*** RECORDS PROVIDED Section Begins ***
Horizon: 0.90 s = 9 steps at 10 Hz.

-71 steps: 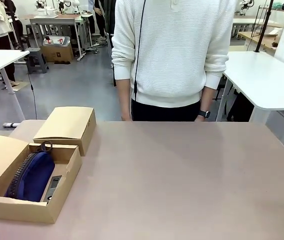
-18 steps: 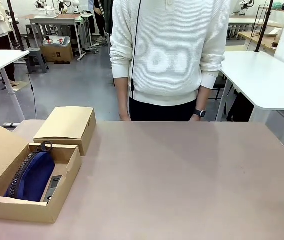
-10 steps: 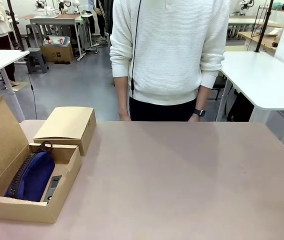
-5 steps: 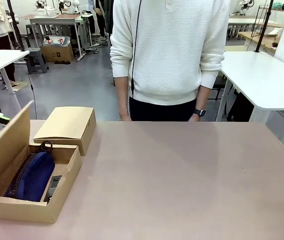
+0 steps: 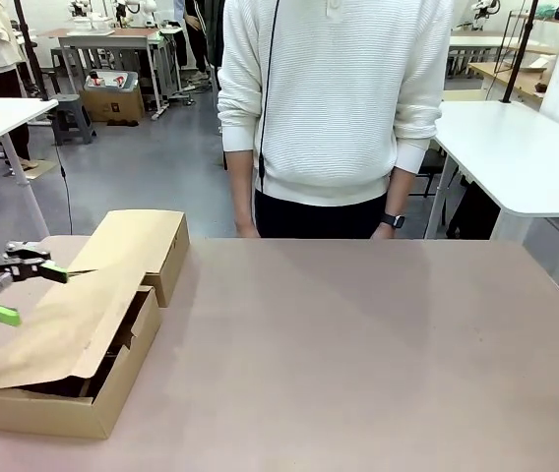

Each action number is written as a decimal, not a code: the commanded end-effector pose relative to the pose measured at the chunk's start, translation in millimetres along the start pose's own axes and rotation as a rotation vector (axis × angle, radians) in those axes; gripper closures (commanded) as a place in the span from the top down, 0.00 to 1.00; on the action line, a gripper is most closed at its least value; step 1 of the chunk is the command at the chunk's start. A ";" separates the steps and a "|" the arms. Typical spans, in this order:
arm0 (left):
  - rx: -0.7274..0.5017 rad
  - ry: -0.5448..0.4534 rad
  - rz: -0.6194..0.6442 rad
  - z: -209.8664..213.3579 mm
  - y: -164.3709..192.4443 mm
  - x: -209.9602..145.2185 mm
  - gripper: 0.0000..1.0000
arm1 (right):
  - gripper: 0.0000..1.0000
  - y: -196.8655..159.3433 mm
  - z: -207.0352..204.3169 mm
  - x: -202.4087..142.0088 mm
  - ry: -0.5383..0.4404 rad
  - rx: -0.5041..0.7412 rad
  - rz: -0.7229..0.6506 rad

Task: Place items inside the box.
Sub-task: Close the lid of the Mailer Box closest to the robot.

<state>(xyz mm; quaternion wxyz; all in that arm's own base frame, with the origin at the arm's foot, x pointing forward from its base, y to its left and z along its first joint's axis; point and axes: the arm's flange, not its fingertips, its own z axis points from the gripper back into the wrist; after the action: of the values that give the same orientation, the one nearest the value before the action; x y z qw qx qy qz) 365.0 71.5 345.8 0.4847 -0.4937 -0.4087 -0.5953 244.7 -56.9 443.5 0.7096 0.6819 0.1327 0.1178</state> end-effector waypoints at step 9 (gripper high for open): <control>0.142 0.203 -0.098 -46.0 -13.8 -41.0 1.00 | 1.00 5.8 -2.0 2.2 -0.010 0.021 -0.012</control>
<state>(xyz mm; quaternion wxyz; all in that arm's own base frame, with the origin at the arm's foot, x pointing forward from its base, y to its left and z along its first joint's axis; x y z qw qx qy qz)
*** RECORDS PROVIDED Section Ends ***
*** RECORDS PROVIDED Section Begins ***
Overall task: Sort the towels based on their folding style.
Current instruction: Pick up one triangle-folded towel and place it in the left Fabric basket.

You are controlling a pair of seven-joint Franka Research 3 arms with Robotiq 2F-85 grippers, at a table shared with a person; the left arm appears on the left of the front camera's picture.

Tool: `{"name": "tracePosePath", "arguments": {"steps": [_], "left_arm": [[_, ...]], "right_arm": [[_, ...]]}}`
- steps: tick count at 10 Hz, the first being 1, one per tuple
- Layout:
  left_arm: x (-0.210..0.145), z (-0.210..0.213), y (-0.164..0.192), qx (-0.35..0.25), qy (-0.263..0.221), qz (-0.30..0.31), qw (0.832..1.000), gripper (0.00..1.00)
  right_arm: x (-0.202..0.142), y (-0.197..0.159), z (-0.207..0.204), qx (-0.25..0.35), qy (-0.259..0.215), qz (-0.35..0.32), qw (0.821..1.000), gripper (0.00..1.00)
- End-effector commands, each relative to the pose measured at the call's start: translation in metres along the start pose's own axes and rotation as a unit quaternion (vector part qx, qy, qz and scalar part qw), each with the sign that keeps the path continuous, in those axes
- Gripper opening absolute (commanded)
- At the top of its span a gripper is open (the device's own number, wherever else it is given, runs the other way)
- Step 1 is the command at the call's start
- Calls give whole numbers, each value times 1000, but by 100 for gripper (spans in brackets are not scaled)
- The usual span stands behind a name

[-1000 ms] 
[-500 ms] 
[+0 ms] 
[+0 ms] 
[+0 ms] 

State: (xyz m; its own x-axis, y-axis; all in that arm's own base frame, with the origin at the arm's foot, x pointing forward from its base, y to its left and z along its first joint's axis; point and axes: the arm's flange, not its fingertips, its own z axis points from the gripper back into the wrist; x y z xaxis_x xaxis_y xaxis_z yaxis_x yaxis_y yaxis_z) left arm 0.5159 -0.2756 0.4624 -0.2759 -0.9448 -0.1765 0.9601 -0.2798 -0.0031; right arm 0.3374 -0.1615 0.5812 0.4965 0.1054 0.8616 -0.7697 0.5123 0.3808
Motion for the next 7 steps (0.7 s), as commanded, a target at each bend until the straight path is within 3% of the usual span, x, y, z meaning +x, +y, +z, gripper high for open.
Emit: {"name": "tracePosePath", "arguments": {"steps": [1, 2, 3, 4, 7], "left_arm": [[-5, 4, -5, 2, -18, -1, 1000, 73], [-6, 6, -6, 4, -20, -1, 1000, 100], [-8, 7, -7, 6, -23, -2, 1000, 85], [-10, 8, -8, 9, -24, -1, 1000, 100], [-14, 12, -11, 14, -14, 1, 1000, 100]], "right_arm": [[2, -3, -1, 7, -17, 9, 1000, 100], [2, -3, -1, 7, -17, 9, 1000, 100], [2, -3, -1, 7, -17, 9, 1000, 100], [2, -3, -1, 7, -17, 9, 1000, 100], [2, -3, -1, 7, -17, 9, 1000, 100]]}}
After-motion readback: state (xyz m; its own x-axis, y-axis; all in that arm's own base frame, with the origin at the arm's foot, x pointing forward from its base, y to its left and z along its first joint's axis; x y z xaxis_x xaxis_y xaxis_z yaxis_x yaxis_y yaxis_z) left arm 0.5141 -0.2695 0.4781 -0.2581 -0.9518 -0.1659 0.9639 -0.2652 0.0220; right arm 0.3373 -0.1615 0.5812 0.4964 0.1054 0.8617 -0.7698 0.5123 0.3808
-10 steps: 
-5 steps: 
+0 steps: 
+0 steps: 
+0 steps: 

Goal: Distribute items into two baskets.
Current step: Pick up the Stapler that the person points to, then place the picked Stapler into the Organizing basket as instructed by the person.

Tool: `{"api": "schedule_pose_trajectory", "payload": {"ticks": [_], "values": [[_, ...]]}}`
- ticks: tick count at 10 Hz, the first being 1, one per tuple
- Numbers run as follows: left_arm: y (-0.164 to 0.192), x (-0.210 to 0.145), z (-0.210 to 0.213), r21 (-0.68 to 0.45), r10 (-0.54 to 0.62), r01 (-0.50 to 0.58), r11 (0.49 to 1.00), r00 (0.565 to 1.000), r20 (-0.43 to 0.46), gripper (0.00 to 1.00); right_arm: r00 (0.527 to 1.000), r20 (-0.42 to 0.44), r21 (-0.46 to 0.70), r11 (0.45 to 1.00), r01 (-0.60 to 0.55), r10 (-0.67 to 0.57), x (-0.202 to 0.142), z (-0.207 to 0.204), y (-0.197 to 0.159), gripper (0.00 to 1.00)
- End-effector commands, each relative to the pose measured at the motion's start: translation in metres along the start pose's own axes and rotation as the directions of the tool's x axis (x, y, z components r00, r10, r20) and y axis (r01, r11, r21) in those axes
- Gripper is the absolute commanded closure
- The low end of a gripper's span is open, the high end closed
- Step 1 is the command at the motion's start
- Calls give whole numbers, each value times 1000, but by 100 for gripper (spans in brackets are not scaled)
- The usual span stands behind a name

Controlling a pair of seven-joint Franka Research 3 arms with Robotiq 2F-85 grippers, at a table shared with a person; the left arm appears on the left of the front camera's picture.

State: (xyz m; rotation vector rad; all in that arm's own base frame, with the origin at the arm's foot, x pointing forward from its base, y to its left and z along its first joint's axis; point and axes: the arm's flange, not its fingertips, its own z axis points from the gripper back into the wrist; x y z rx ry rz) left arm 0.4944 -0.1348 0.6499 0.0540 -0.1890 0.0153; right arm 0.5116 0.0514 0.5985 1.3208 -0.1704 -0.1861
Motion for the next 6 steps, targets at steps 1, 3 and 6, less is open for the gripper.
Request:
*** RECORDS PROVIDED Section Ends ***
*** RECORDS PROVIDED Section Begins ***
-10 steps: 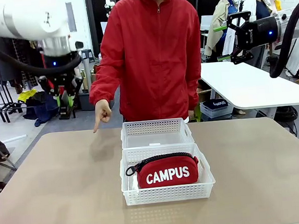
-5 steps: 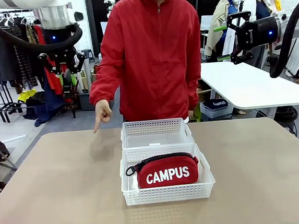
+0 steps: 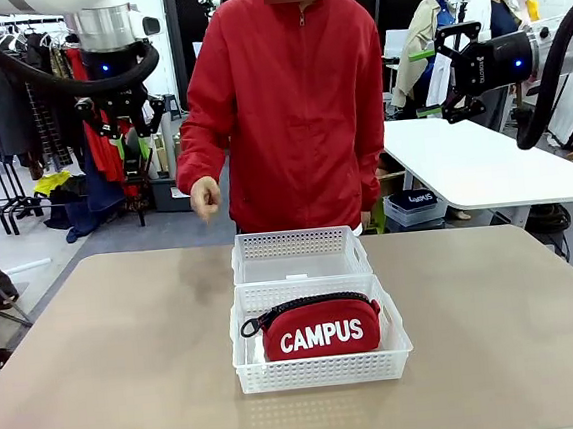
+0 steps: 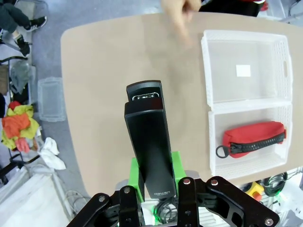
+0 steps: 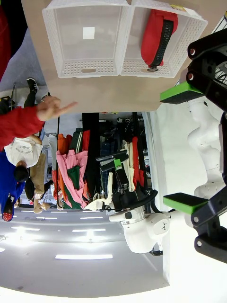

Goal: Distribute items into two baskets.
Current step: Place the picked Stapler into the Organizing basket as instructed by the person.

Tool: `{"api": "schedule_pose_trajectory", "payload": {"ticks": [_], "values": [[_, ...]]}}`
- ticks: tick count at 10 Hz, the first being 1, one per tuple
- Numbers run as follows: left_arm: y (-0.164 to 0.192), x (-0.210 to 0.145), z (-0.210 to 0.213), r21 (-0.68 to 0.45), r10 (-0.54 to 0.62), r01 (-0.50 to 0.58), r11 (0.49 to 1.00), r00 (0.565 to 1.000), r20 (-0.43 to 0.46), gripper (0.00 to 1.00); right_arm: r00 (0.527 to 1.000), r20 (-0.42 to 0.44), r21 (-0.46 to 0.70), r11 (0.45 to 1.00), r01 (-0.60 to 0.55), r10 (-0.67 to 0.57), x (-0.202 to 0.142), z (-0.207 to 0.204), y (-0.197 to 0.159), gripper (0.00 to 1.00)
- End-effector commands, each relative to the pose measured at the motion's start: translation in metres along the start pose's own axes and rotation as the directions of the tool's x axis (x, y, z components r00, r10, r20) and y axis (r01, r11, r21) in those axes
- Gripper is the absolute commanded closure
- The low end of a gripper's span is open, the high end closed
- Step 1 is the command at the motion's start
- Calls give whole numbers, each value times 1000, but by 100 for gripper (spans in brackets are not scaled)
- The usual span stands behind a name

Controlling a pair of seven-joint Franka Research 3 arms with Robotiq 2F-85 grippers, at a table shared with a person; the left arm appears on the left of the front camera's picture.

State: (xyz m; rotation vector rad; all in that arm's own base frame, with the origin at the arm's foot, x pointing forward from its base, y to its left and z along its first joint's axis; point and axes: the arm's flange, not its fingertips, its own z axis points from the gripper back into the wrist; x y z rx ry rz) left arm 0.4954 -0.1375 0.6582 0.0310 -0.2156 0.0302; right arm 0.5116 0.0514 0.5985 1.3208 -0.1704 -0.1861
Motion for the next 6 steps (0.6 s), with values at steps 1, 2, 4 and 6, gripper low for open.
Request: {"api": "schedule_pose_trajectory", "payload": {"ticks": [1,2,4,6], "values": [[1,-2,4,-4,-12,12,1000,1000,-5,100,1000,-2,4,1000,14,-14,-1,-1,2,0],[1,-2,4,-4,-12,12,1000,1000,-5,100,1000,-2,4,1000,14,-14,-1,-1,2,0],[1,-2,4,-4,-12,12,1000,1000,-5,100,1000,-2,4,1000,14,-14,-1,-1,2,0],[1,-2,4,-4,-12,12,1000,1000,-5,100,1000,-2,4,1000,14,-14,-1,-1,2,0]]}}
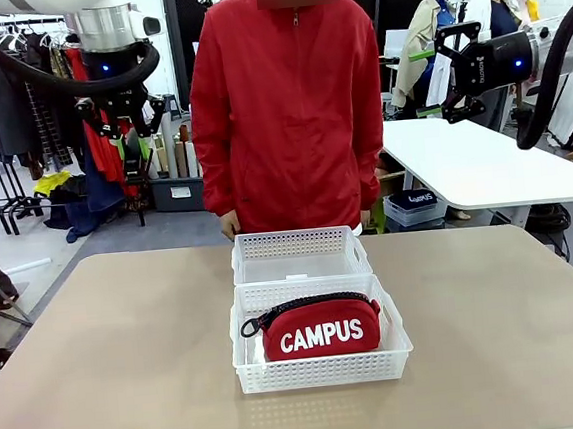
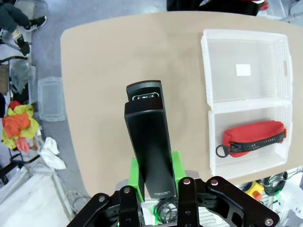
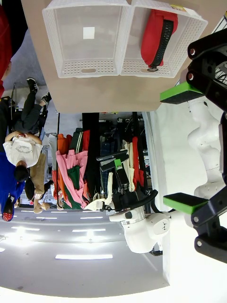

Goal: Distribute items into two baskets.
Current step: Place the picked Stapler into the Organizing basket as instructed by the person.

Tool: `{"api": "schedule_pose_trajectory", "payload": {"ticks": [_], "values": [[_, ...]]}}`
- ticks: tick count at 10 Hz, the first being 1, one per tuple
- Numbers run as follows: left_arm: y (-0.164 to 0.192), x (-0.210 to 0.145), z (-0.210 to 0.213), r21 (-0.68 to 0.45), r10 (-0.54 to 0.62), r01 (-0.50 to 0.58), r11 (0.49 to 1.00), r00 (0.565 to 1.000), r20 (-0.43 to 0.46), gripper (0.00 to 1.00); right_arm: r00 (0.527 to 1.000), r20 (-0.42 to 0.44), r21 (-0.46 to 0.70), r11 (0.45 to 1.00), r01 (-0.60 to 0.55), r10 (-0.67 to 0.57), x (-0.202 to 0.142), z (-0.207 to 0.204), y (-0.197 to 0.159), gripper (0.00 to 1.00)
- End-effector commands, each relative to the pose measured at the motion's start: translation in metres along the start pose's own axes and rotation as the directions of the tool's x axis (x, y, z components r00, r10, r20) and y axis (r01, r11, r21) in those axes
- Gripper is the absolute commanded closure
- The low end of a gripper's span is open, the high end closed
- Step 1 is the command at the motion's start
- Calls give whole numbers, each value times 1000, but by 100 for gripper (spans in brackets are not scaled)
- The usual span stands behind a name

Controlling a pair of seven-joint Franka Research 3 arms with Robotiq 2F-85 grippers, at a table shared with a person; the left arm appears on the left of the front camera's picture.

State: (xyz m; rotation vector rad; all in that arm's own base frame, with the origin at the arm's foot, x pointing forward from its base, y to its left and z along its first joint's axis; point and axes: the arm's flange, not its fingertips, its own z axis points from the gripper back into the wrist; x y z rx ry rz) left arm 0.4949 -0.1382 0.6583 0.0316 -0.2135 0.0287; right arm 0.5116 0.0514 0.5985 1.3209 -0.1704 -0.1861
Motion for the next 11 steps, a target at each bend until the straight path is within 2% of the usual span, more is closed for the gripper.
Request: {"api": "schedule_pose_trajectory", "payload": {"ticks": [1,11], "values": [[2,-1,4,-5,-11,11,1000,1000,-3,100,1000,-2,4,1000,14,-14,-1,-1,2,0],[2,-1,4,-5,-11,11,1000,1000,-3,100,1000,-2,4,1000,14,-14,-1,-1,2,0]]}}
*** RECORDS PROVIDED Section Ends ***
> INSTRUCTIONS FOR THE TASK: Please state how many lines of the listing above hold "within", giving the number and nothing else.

> OUTPUT FOR THIS TASK: 2